Wild horses, zebras, asses and feral equines exhibit intriguing and complex social structures, captivating the human imagination and eliciting a wide range of emotions that influence conservation and management efforts.
Now, these complex structures have been detailed in a new book, Wild Equids, Ecology, Conservation and Management, which was spearheaded by Colorado State University’s Jason Ransom, affiliate faculty in the Department of Ecosystem Science and Sustainability, and Petra Kaczensky, a wildlife ecologist at the University of Veterinary Medicine in Vienna.
Wild Equids brings together the world’s leading experts to synthesize knowledge about these iconic species and how to prevent their extinction, in some cases. The term “equid” refers to a mammal of the horse family.
Described as the most comprehensive conservation book on wild equids in decades, this book will appeal not only to equid researchers, but also conservationists, equine professionals and scientists who study mammals. Readers will find new insights into the lives of the world’s horses and zebras, understand the basis of our relationships with these animals, and develop a greater understanding of where equids come from and why they are worth conserving.

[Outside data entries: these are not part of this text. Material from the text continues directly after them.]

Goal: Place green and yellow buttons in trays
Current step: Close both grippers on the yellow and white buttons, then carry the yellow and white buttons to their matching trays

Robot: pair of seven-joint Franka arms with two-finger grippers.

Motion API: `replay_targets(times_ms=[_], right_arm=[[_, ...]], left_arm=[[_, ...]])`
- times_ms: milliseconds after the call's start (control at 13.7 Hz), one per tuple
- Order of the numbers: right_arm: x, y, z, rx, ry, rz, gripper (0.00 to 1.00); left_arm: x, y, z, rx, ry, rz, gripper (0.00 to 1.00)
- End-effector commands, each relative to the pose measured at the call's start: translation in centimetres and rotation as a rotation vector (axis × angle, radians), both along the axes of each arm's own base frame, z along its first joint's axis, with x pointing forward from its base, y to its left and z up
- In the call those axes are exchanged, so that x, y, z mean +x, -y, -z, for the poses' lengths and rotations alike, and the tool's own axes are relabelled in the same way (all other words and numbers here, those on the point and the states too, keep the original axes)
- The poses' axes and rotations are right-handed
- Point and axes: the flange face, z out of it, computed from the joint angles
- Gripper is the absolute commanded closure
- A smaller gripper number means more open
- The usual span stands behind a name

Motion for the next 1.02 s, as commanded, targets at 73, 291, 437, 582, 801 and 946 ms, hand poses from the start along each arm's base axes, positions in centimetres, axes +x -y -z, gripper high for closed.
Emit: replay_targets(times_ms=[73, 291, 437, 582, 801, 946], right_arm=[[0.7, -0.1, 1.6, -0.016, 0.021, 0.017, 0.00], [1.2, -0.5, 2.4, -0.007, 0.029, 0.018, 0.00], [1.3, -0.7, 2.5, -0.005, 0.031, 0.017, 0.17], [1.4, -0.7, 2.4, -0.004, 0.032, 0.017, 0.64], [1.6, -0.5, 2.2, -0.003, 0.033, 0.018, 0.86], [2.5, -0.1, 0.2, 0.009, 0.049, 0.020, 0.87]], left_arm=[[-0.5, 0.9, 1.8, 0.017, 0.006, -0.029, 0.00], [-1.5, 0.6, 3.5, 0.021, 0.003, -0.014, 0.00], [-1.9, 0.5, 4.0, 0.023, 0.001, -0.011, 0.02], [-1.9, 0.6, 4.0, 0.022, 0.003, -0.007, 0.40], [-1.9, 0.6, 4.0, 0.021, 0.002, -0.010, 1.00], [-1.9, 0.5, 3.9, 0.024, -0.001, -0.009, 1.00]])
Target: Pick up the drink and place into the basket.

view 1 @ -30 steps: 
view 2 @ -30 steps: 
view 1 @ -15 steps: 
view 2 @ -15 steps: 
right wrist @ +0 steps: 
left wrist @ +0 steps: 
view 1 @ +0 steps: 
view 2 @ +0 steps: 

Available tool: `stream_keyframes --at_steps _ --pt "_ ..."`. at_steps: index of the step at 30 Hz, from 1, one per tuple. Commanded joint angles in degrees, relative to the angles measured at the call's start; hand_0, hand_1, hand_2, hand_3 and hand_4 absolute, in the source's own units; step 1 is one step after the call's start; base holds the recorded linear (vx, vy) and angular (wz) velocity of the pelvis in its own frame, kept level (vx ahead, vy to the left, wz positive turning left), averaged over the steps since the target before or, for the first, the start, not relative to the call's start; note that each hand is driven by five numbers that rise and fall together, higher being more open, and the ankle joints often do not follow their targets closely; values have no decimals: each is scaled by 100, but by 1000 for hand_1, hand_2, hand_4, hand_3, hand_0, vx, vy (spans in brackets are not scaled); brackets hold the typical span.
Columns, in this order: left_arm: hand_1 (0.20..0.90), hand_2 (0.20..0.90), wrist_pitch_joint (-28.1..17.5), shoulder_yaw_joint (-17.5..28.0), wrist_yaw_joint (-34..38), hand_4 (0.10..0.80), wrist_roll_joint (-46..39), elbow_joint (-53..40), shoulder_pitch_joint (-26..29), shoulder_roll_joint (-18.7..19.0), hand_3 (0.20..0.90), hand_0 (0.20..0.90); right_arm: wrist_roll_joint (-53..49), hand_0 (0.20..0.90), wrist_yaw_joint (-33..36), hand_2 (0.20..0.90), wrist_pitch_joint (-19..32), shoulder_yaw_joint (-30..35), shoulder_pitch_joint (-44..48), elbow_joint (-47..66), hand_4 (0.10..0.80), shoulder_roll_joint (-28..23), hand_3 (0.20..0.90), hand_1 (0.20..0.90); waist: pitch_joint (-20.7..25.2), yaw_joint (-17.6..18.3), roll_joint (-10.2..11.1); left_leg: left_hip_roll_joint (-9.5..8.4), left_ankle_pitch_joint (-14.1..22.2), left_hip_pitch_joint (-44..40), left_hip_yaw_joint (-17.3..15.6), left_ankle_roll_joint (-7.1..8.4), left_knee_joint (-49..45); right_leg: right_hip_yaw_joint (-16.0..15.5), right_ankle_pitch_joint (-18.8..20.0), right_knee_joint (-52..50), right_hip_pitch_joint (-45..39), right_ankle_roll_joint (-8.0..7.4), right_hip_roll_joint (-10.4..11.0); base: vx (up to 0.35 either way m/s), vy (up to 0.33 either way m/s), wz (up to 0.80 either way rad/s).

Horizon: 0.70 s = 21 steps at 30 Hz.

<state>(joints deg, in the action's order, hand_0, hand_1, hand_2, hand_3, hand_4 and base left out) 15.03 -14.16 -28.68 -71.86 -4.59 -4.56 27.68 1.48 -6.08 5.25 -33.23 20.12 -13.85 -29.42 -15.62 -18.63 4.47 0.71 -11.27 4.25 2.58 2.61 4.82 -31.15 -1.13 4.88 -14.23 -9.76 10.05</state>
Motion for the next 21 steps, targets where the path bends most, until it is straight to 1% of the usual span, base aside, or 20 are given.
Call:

“The editors of this book have done a masterful job assembling a comprehensive review of scientific research on equid behavior,” Professor Temple Grandin of CSU’s College of Agricultural Sciences said in a release about the book, which was published by Johns Hopkins University Press. “This is essential reading for wildlife biologists, conservation specialists and policymakers in equid management.”
Other CSU contributors include Professor Joel Berger, the Barbara Anthony Cox Chair of Conservation Biology in the Department of Fish, Wildlife, and Conservation Biology; and Natural Resource Ecology Lab research associates Sarah King and Kate Schoenecker.
Ransom is a senior wildlife biologist with the U.S. National Park Service.